For me, celebrity culture is compelling to observe at least partly because it can so weirdly, awkwardly blend upper-class licence with otherwise "unclassy" behaviour. There are plenty of examples in pop music where lifestyles marked by debauchery, indulgence, and immodest behaviour is at once "trashy" and "decadent."

In rock, this mix is well illustrated by a career (replete with exaggeration and innuendo) like Motley Crue's. In a Creem interview from 1984, they describe their sex and drugs lifestyle as that of a bunch dead-end blue-collar teens, but that rock stardom allows them to continue that lifestyle with "better drugs" and more frequent sex.

It also comes though in interesting ways with recent pop divas, where the power of celebrity allows them to exploit and exaggerate their own sexuality in ways that are pretty much unaccessible to average girls. Divas may provide fantasies about glamour, sex appeal, etc., to that audience, but fame and money allows them the licence (that most others don't have) to wear the clothing, act out the moves, and sing the words.
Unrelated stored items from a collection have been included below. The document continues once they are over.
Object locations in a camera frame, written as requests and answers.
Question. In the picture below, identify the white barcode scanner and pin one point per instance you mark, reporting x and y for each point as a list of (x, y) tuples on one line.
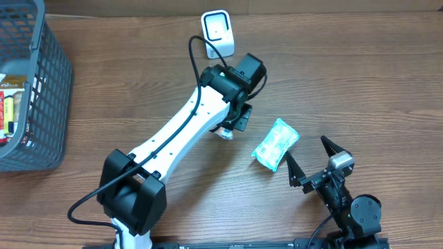
[(217, 29)]

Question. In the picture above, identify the teal tissue pack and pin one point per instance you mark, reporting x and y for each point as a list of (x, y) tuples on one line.
[(276, 143)]

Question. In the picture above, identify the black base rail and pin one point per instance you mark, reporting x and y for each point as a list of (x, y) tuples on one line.
[(295, 244)]

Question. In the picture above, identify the red snack bar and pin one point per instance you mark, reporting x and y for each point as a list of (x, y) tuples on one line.
[(2, 134)]

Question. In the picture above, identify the orange tissue pack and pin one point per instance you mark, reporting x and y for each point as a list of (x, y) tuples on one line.
[(224, 133)]

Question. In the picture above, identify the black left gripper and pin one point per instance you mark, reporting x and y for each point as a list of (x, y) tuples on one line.
[(243, 117)]

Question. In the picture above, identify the grey plastic mesh basket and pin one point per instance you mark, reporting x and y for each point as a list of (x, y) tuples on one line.
[(30, 49)]

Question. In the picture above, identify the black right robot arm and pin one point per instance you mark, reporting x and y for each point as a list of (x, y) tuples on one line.
[(352, 222)]

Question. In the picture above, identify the beige brown snack pouch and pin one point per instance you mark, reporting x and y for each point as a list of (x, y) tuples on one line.
[(12, 82)]

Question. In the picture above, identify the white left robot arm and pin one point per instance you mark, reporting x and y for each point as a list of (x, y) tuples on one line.
[(134, 195)]

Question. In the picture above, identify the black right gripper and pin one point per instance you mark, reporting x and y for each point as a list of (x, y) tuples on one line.
[(312, 182)]

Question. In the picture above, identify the yellow highlighter pen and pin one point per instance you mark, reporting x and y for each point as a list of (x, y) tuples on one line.
[(8, 119)]

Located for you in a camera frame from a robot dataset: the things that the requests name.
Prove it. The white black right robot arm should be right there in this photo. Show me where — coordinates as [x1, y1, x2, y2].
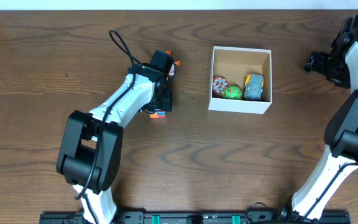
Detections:
[280, 14, 358, 223]

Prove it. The pink white duck toy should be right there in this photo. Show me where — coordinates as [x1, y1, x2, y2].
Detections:
[168, 60, 181, 80]

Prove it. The orange plastic cage ball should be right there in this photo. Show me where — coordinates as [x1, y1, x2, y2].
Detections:
[212, 76, 228, 98]

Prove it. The green ball with red numbers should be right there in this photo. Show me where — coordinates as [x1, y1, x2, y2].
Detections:
[222, 85, 243, 100]

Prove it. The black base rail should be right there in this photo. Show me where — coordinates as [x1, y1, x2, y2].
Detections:
[39, 210, 351, 224]

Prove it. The yellow grey toy truck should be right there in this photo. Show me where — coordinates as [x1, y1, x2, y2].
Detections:
[243, 73, 264, 101]

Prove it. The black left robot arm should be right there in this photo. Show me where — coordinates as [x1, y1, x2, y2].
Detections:
[56, 50, 179, 223]

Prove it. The colourful puzzle cube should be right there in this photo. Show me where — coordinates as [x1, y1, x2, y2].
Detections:
[149, 111, 166, 119]

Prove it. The black cable right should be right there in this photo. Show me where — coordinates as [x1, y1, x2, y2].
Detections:
[246, 201, 279, 223]

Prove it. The white cardboard box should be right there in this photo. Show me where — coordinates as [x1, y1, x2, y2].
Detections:
[208, 46, 273, 114]

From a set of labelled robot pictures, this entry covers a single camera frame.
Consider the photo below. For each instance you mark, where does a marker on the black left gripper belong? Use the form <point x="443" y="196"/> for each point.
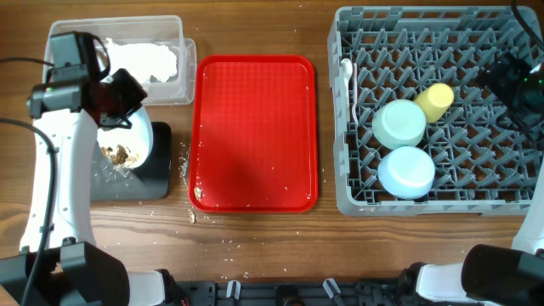
<point x="138" y="94"/>

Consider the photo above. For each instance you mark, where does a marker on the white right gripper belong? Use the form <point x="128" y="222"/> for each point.
<point x="490" y="74"/>

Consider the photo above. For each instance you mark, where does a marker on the white napkin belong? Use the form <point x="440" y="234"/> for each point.
<point x="146" y="62"/>

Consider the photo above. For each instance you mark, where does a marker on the yellow plastic cup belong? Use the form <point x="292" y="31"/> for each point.
<point x="435" y="101"/>

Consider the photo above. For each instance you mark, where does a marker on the light blue plate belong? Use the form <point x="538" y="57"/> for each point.
<point x="132" y="140"/>

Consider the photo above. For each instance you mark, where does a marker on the white rice pile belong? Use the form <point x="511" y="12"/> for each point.
<point x="110" y="173"/>

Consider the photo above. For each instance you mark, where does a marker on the mint green bowl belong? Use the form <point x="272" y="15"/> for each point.
<point x="399" y="123"/>

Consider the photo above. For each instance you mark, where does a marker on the light blue bowl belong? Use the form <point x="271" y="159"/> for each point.
<point x="406" y="172"/>

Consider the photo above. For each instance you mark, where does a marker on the white plastic spoon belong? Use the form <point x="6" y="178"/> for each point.
<point x="347" y="68"/>

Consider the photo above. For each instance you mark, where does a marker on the white plastic fork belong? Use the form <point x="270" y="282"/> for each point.
<point x="354" y="98"/>

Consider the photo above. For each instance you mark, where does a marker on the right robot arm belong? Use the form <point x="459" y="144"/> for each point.
<point x="491" y="274"/>

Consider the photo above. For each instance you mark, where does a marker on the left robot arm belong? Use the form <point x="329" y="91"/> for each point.
<point x="58" y="262"/>

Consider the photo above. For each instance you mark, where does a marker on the black waste tray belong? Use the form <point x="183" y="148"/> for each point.
<point x="149" y="181"/>

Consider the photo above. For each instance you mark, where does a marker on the grey dishwasher rack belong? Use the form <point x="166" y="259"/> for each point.
<point x="398" y="52"/>

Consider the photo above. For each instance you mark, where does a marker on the clear plastic bin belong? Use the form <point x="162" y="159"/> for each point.
<point x="157" y="29"/>

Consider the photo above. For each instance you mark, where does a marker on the food crumb on tray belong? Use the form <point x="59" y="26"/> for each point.
<point x="198" y="193"/>

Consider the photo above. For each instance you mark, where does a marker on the food crumb on table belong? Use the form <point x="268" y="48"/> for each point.
<point x="192" y="217"/>

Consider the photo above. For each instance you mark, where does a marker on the red serving tray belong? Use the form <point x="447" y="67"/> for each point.
<point x="254" y="135"/>

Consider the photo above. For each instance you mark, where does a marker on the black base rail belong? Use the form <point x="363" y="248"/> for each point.
<point x="361" y="293"/>

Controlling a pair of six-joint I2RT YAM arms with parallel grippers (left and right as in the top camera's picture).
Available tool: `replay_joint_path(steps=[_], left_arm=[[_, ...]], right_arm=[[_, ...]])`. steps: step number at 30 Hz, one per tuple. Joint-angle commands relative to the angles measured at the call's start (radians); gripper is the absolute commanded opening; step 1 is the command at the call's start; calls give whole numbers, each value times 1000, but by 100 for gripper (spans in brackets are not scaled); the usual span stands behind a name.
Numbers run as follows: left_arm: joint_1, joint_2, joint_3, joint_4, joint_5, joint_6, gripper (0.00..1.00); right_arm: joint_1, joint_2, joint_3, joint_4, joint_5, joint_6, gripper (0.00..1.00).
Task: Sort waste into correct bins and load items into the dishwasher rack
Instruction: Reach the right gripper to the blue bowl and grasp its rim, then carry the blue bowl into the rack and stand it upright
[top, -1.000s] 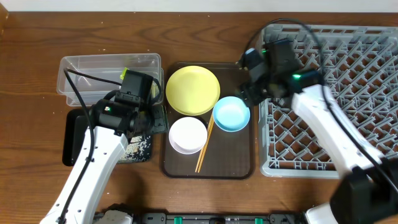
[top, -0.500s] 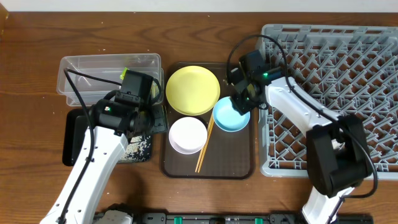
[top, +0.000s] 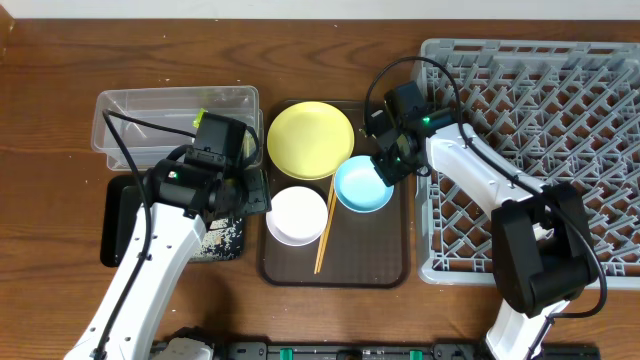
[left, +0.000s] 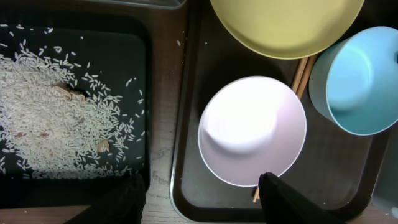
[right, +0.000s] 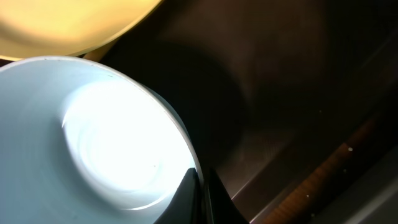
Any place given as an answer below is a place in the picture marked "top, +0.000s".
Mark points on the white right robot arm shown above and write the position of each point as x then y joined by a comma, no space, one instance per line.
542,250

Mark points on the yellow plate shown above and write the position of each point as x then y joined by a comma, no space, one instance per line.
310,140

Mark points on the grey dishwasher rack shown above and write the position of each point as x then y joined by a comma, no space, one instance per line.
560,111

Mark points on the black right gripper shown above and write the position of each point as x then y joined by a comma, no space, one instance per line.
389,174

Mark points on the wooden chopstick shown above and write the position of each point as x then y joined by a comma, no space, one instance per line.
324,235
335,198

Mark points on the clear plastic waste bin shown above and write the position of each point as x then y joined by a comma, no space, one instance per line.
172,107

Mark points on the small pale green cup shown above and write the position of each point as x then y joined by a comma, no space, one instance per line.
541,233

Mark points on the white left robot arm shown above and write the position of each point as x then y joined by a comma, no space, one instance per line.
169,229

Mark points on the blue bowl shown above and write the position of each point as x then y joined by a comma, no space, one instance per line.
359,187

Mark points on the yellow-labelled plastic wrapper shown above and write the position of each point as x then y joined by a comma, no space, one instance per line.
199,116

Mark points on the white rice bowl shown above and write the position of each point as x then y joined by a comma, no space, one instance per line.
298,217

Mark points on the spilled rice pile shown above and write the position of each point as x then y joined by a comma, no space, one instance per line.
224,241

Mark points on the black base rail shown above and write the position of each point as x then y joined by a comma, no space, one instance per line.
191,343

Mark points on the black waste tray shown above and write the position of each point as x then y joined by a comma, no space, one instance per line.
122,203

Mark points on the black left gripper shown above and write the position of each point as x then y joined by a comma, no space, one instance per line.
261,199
Of course, celebrity licence isn't unlimited, as lifestyle trainwrecks from Britney to Charlie suggest, although people watch these things unfold partly because they wonder (as Sheen even has out loud) -- how much can they get away with?

American historian Peter Stearns wrote about something like this in American Cool: Constructing a 20th Century Emotional Style, where he noted that the big difference between rich people and the middle class, in terms of emotional life and style, is that the rich have licence to be outrageous. They can go ballistic, be unrestrained emotionally, pull outrageous stunts, and so on, because their wealth frees them from consequences. Middle class people need to be more restrained because their jobs and lifestyles require it. They need to avoid offending people, or appearing unbalanced or ineffective, if they want to keep their jobs and prosper. Is that one reason why we find celebrities' lives so fascinating?